Sunday, June 18, 2006

today is my Daddy's Birthday

One of the problems with living in Utah is you miss birthdays. Today is my father's birthday, as well as Father's Day. I guess when my grandmother had a son it probably didn't occur to her that if he ever had children he would always have to share his birthday weekend with Father's Day. Kind of a bummer.

Anyway. I just called and they are headed to the lake and my stepmother's family all came over last night for his birthday. This means that my father had a birthday party without me there and will have a Father's Day/birthday event today without me there. It doesn't really matter that I'm not there because in the grand scheme of things, the only person who matters on a birthday is the person to whom the birthday belongs.

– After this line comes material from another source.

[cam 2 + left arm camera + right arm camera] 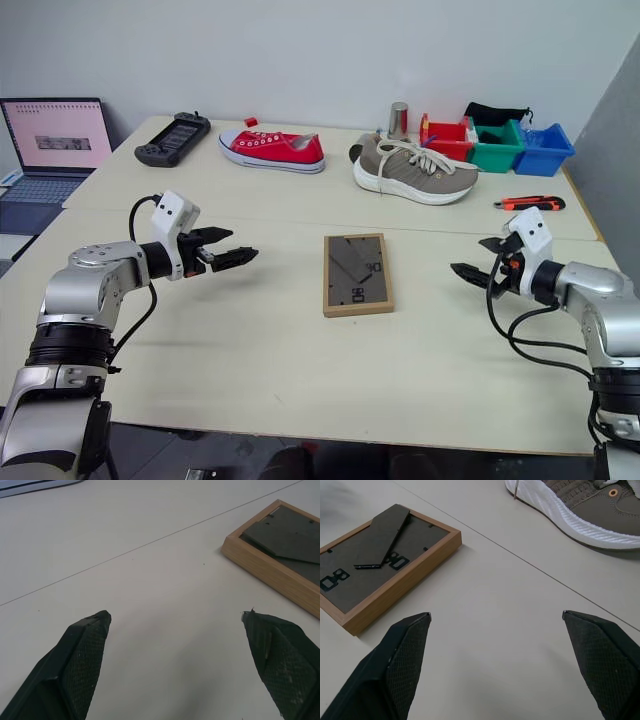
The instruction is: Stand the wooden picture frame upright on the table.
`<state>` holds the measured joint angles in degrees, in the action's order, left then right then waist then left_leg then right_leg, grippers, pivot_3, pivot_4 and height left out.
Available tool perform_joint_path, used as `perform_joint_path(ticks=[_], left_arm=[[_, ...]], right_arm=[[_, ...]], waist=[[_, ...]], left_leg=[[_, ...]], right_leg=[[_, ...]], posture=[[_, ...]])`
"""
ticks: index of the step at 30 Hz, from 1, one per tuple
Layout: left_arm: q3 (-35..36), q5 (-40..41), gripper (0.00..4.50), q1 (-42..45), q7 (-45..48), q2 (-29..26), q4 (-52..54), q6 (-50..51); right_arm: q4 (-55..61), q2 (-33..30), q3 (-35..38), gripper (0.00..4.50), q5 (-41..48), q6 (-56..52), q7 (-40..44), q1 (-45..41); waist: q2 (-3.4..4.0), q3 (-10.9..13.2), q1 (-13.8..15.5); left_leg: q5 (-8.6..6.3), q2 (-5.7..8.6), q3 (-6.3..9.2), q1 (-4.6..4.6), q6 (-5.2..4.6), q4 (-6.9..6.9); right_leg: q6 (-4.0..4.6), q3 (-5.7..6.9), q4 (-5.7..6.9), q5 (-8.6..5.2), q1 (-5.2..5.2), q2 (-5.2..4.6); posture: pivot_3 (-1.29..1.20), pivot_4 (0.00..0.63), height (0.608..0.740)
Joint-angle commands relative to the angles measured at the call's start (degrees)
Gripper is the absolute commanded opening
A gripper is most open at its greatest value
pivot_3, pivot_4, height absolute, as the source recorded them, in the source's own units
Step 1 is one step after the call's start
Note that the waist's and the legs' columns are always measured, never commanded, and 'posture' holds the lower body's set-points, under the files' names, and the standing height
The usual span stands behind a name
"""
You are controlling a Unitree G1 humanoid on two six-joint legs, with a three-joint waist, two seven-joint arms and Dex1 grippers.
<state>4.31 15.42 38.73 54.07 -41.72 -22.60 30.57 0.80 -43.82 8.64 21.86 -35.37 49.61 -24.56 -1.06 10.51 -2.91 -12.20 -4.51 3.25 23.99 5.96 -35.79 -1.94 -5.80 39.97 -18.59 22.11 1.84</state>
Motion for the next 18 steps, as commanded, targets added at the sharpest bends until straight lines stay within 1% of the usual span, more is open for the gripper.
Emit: perform_joint_path(ticks=[1,18], left_arm=[[0.8,-0.4,4.50,0.3,-0.4,-1.0,2.2,-2.0],[1.8,0.9,4.50,0.5,-1.5,-0.5,1.4,-0.6]], right_arm=[[0.8,0.1,0.4,4.47,0.9,0.4,0.3,-1.3],[1.0,0.2,-0.3,4.47,0.7,0.7,0.2,-1.3]], waist=[[0.00,0.0,0.0],[0.00,0.0,0.1]], left_leg=[[0.00,0.00,0.00,0.00,0.00,0.00],[0.00,0.00,0.00,0.00,0.00,-0.04]], right_leg=[[0.00,0.00,0.00,0.00,0.00,0.00],[0.00,0.00,0.05,0.00,0.00,0.00]], posture=[[0.00,0.150,0.740],[0.00,0.150,0.740]])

But it's the weirdest sensation not being there.

When you live far away you really don't exist. It's kind of interesting to be the person who everyone remembers is related but not around. In fact, it's unclear when you live far away that you are even remembered. In my life I will pay for this. When you are the child who lives far away you don't do any of the obligatory things like help out with moves and new furniture and attending baby showers and birthday parties and fourth of July picnics. Eventually, because you haven't done the obligatory things, you start to be resented as the child who never does anything while the children who live nearby are the heroes. Even though technically I am an only child, I have stepsiblings on one side and I have many homebound cousins on the other so I will and do get compared. And then, finally, in your adult life, you are the one who gets discussed as never being around and thus having let everyone down.

We have already been getting the language of having let people down. When we lost the baby a number of people said to us, if you had been home or it's so hard with you in Utah. (kind of ironic, as the loss of a baby is a tragedy for the people who lose the baby and really not so much for the people who live somewhere else but the entitlement to cry extends to all those people and you end up having to take care of them...for another post when I am feeling more up to it) We have been advised to find work in New York so we can move home. Never mind that we love it here. Never mind that we feel very happy here. Never mind that the only person I really need around all the time is my husband and vice versa for him so we could really live in Timbuktu and it would be fine with us. This is why so many people can attend high school reunions. They all live home to avoid being the child who lets everyone down and so they're nearby when the high school has a reunion. But I digress.

Is it selfish to live far away? Is it selfish to make a choice for one's own reasons, whatever they are, to live more than drive's distance from familiy?